[Data block]

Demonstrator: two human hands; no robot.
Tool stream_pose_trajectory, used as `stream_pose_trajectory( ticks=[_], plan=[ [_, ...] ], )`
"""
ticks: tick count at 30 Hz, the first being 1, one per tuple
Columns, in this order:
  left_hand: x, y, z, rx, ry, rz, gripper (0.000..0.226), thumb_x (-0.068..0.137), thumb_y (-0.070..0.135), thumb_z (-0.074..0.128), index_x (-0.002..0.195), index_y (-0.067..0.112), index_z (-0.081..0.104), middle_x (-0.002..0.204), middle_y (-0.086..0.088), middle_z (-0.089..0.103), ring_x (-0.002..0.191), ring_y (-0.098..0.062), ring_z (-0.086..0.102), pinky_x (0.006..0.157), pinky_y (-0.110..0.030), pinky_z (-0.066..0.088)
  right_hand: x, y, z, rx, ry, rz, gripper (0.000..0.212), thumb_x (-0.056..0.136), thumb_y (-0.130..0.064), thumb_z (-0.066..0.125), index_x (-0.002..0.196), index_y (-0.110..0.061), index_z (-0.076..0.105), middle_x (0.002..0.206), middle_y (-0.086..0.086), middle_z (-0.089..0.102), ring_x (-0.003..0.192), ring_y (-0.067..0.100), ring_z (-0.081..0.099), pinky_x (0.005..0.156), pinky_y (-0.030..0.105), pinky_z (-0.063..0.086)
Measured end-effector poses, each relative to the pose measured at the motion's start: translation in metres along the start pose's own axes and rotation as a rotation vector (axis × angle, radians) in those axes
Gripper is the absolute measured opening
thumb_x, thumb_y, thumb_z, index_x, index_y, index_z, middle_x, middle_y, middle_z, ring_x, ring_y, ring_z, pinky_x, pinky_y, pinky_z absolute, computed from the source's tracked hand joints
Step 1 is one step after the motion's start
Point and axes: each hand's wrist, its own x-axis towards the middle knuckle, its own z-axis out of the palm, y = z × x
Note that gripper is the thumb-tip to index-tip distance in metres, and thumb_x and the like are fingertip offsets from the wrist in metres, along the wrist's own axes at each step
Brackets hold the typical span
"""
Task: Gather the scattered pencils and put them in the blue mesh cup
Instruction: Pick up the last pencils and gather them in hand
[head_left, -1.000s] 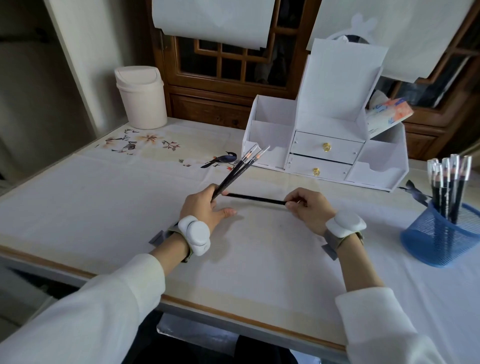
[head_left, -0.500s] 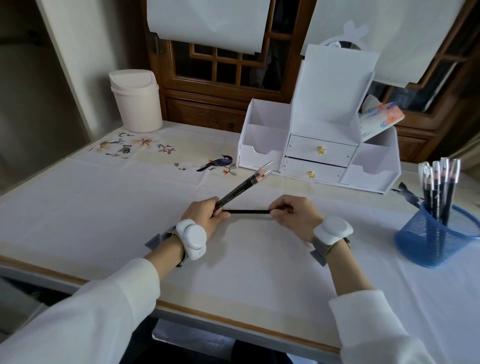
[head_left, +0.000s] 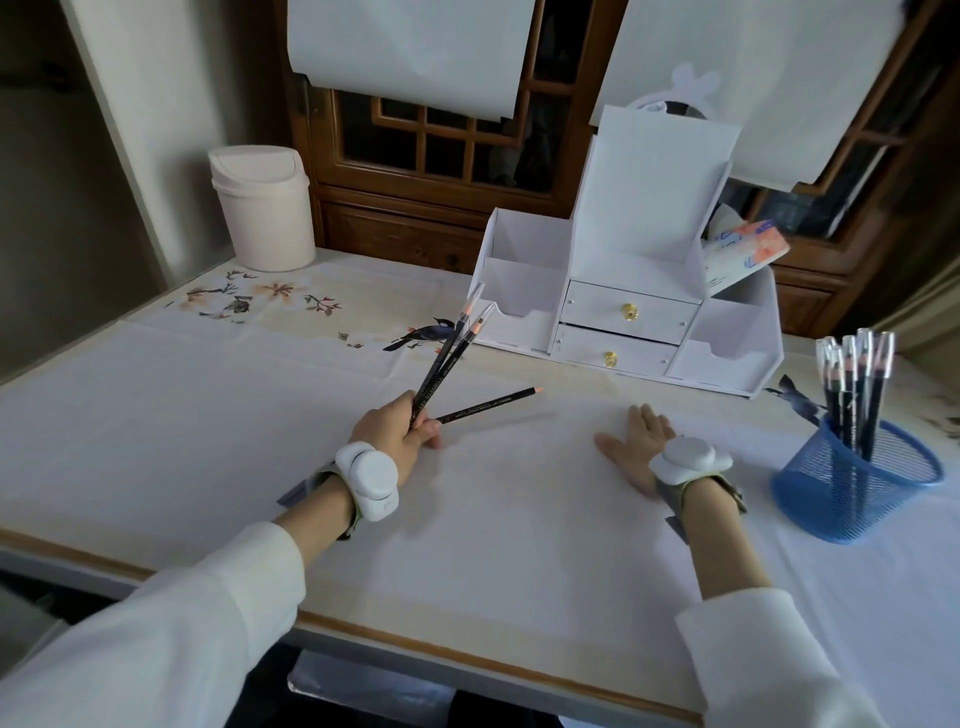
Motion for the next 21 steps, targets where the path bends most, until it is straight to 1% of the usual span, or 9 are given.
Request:
stream_pose_trajectory(
  ticks=[1,2,5,7,10,12,14,18,21],
  plan=[
    [0.0,0.001,-0.001,0.001,0.001,-0.002,0.037,0.091,0.018,0.053,0.063,0.025,0.03,0.071,0.009,0.069,0.081,-0.025,0.067,0.073,-0.034,0.048,0.002,-0.001,-0.002,-0.018,-0.018,0.0,0.073,0.095,-0.05,0.029,0.148,-0.006,0.005,0.159,0.009,0.005,0.145,0.027,0.007,0.116,0.041,0.012],
    [-0.001,0.001,-0.002,-0.005,0.0,-0.005,0.037,0.091,0.017,0.053,0.063,0.025,0.03,0.072,0.008,0.069,0.082,-0.026,0.067,0.075,-0.035,0.048,0.003,-0.001,-0.004,-0.015,-0.019,0.003,0.074,0.094,-0.051,0.031,0.147,-0.004,0.008,0.157,0.01,0.01,0.144,0.028,0.011,0.116,0.042,0.015],
    [-0.001,0.003,-0.003,-0.028,-0.007,-0.013,0.037,0.091,0.016,0.053,0.063,0.024,0.03,0.074,0.005,0.069,0.084,-0.028,0.068,0.079,-0.039,0.05,0.01,-0.001,-0.011,0.054,0.061,0.035,0.068,0.09,-0.052,0.042,0.138,-0.004,0.031,0.142,0.014,0.038,0.13,0.032,0.037,0.107,0.044,0.032],
    [-0.001,0.003,-0.003,-0.037,-0.008,-0.016,0.037,0.092,0.016,0.052,0.063,0.024,0.03,0.075,0.004,0.069,0.085,-0.029,0.068,0.079,-0.039,0.05,0.018,-0.004,-0.015,0.107,0.102,0.072,0.063,0.089,-0.05,0.045,0.135,-0.008,0.037,0.139,0.013,0.043,0.124,0.033,0.044,0.104,0.044,0.036],
    [0.0,0.002,-0.002,-0.048,0.001,-0.021,0.037,0.091,0.016,0.053,0.063,0.024,0.03,0.073,0.005,0.068,0.084,-0.031,0.066,0.076,-0.037,0.048,0.033,-0.016,-0.025,0.119,0.133,0.183,0.056,0.09,-0.047,0.046,0.132,-0.01,0.041,0.138,0.01,0.046,0.123,0.031,0.048,0.098,0.039,0.036],
    [0.001,0.001,-0.001,-0.053,0.0,-0.022,0.038,0.091,0.016,0.053,0.063,0.024,0.03,0.073,0.005,0.068,0.084,-0.031,0.066,0.077,-0.038,0.049,0.042,-0.024,-0.03,0.129,0.201,0.229,0.049,0.089,-0.043,0.049,0.127,-0.012,0.047,0.131,0.011,0.053,0.118,0.03,0.052,0.09,0.035,0.039],
    [0.002,-0.001,-0.001,-0.053,-0.001,-0.017,0.038,0.091,0.015,0.053,0.063,0.024,0.03,0.072,0.006,0.067,0.084,-0.031,0.066,0.077,-0.038,0.049,0.05,-0.031,-0.031,0.143,0.263,0.239,0.039,0.09,-0.036,0.051,0.122,-0.014,0.053,0.126,0.012,0.057,0.114,0.03,0.054,0.082,0.033,0.04],
    [0.004,-0.003,0.001,-0.044,-0.016,-0.01,0.037,0.091,0.017,0.054,0.063,0.024,0.03,0.072,0.006,0.068,0.084,-0.031,0.067,0.079,-0.039,0.049,0.063,-0.04,-0.025,0.167,0.284,0.246,0.027,0.09,-0.015,0.049,0.113,-0.012,0.062,0.118,0.016,0.062,0.109,0.032,0.057,0.075,0.032,0.043],
    [0.004,-0.005,0.001,-0.04,-0.013,-0.012,0.037,0.091,0.018,0.054,0.063,0.025,0.03,0.069,0.01,0.067,0.083,-0.03,0.067,0.079,-0.04,0.05,0.067,-0.038,-0.024,0.216,0.284,0.277,0.023,0.087,-0.011,0.05,0.103,-0.011,0.067,0.111,0.017,0.063,0.102,0.032,0.06,0.073,0.031,0.042]
  ],
)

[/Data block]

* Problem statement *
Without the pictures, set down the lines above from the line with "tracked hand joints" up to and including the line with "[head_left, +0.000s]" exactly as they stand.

* Written response *
thumb_x, thumb_y, thumb_z, index_x, index_y, index_z, middle_x, middle_y, middle_z, ring_x, ring_y, ring_z, pinky_x, pinky_y, pinky_z absolute, computed from the source's tracked hand joints
Step 1 is one step after the motion's start
Point and axes: each hand's wrist, its own x-axis towards the middle knuckle, its own z-axis out of the palm, y = z × x
Note that gripper is the thumb-tip to index-tip distance in metres, and thumb_x and the like are fingertip offsets from the wrist in metres, along the wrist's own axes at each step
Brackets hold the typical span
"""
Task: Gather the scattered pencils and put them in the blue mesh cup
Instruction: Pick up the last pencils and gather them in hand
[head_left, -1.000s] 
[head_left, -0.500s] 
[head_left, +0.000s] 

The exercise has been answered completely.